Activity:
Up to and including the line that contains "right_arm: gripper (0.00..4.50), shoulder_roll", repeat each line of the data exactly, starting from the first.

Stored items
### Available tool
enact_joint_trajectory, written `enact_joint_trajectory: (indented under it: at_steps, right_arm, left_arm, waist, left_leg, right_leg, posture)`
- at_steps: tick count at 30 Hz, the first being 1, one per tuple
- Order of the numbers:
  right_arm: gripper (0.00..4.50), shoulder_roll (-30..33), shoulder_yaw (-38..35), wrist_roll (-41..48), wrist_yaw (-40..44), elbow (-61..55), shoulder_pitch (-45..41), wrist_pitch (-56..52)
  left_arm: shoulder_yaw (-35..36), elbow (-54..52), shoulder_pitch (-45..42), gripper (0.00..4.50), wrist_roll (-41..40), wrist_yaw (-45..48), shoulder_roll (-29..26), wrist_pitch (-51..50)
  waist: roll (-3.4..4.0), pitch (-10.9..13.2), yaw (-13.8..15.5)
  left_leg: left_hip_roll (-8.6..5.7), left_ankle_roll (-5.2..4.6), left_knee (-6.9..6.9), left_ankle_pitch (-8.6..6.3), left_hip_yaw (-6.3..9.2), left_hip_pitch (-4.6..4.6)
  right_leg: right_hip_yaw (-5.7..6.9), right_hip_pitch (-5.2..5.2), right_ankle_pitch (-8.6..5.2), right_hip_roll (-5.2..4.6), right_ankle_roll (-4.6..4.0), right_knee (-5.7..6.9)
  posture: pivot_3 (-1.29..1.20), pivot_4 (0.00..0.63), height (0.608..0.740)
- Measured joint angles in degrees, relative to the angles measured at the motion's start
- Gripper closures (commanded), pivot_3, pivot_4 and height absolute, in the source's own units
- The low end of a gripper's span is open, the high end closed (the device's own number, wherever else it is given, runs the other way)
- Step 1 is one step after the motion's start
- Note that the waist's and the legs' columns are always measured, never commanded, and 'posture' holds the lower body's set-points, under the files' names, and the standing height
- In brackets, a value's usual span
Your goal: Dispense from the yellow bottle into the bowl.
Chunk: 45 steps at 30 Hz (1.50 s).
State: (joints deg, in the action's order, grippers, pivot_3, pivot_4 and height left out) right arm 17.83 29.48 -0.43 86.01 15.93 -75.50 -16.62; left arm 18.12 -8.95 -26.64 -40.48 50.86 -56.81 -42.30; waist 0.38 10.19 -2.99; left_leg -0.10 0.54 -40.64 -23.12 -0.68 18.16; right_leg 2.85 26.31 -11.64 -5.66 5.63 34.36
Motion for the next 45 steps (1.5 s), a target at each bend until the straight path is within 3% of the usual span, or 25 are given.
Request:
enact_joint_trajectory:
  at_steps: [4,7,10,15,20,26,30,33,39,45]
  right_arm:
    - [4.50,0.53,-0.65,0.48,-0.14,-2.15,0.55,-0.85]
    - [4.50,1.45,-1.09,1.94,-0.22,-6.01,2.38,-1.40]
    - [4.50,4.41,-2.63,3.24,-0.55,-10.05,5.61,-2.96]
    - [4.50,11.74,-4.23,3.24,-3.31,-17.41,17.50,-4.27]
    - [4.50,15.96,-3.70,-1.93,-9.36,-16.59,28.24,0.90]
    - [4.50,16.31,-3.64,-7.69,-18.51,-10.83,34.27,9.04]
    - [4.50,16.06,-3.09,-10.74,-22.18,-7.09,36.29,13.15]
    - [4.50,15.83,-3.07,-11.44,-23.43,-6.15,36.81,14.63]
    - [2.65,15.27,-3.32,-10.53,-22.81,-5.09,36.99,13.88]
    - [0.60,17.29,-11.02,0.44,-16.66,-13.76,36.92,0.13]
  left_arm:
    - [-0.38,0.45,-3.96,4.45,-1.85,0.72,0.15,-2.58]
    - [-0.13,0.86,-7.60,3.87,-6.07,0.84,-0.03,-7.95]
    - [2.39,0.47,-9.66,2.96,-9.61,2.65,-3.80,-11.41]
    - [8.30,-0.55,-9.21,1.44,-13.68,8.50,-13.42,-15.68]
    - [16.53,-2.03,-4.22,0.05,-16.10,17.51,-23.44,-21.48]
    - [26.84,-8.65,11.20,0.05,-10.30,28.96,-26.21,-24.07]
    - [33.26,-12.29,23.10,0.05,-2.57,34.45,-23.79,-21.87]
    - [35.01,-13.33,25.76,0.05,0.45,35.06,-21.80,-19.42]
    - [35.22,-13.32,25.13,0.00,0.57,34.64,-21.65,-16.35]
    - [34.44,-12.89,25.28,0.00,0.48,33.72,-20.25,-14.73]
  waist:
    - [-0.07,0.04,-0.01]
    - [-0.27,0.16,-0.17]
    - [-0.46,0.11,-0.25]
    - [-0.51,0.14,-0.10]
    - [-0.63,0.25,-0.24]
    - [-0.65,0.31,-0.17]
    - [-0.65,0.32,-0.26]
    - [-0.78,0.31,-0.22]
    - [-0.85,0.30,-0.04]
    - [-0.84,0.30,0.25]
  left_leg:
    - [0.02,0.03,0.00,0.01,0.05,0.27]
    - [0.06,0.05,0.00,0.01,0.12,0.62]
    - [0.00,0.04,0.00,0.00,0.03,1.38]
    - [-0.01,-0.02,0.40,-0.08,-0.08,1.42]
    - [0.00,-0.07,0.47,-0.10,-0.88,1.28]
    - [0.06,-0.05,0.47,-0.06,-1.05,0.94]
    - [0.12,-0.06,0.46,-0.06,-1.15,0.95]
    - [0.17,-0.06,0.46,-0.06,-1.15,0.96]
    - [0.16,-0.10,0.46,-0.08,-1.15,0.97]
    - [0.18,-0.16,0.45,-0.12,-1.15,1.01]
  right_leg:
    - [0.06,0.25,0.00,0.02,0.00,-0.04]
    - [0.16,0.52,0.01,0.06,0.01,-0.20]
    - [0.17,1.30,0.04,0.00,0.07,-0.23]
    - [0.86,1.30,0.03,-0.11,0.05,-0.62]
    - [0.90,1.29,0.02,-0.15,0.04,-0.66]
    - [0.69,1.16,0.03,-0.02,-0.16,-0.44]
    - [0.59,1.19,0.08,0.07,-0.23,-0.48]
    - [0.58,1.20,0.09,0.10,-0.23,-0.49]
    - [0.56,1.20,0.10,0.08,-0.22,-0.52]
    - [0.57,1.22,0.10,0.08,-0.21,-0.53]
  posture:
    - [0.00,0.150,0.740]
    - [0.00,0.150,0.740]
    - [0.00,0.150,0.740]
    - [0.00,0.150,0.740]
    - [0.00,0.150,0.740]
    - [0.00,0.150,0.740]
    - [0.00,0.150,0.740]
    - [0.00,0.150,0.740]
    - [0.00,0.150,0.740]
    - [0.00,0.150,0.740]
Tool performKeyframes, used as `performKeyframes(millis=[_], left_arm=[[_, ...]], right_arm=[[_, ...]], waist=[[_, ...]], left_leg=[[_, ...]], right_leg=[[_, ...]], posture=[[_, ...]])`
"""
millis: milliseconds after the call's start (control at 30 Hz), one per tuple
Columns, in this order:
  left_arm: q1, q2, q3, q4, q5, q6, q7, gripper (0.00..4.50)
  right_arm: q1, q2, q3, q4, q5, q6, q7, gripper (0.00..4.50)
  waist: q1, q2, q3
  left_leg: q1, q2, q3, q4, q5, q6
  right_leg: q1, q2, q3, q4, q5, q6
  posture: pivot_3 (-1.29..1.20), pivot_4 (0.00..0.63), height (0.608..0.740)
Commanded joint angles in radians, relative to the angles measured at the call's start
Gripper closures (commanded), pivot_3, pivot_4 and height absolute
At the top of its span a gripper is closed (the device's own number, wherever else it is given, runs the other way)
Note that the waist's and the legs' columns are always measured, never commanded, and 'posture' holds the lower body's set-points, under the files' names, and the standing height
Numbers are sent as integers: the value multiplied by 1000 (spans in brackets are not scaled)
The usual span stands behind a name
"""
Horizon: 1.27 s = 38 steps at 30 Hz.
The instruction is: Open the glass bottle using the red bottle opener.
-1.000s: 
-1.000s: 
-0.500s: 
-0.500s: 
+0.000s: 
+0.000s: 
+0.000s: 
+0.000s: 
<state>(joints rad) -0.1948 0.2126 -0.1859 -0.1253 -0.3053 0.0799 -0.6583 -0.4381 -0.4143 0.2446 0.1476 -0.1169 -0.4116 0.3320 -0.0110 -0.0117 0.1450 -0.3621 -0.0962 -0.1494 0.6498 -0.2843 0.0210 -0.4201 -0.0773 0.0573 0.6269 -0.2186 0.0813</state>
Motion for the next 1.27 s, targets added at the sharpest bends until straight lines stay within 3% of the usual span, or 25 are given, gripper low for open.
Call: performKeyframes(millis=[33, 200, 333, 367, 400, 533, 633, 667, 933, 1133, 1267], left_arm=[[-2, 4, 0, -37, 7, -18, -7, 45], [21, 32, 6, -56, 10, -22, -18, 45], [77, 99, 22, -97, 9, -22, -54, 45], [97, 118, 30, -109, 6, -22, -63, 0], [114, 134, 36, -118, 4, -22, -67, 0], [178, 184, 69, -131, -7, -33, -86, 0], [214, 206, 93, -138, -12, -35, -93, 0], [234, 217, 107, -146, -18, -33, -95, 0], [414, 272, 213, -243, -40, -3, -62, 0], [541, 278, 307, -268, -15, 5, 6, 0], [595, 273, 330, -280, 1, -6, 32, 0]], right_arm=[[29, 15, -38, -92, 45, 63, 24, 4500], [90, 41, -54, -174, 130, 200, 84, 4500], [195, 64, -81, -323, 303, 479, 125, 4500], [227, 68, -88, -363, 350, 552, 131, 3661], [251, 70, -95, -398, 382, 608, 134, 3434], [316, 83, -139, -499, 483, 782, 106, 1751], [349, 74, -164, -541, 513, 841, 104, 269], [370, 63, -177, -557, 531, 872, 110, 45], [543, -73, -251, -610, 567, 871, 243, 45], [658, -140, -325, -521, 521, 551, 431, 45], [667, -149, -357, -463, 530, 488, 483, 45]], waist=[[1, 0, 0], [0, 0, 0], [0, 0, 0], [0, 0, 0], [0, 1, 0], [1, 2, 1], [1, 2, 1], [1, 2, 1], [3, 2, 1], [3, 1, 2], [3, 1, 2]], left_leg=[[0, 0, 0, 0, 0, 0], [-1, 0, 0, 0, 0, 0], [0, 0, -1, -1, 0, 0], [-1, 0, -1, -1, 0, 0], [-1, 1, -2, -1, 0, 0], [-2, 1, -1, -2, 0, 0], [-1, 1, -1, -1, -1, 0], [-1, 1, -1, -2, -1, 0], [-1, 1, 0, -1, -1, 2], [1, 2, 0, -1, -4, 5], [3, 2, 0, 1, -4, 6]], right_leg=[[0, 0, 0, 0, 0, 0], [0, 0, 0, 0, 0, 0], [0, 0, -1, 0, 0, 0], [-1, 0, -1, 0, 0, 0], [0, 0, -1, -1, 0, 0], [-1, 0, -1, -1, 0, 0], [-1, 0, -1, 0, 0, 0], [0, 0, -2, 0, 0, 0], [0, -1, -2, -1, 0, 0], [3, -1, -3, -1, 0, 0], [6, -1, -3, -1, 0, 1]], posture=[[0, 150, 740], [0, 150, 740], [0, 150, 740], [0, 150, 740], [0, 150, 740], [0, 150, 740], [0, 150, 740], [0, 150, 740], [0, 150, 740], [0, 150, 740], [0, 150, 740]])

Task solution:
### Available tool
enact_joint_trajectory, written `enact_joint_trajectory: (indented under it: at_steps, right_arm, left_arm, waist, left_leg, right_leg, posture)`
- at_steps: tick count at 30 Hz, the first being 1, one per tuple
- Order of the numbers:
  right_arm: gripper (0.00..4.50), shoulder_roll (-30..33), shoulder_yaw (-38..35), wrist_roll (-41..48), wrist_yaw (-40..44), elbow (-61..55), shoulder_pitch (-45..41), wrist_pitch (-56..52)

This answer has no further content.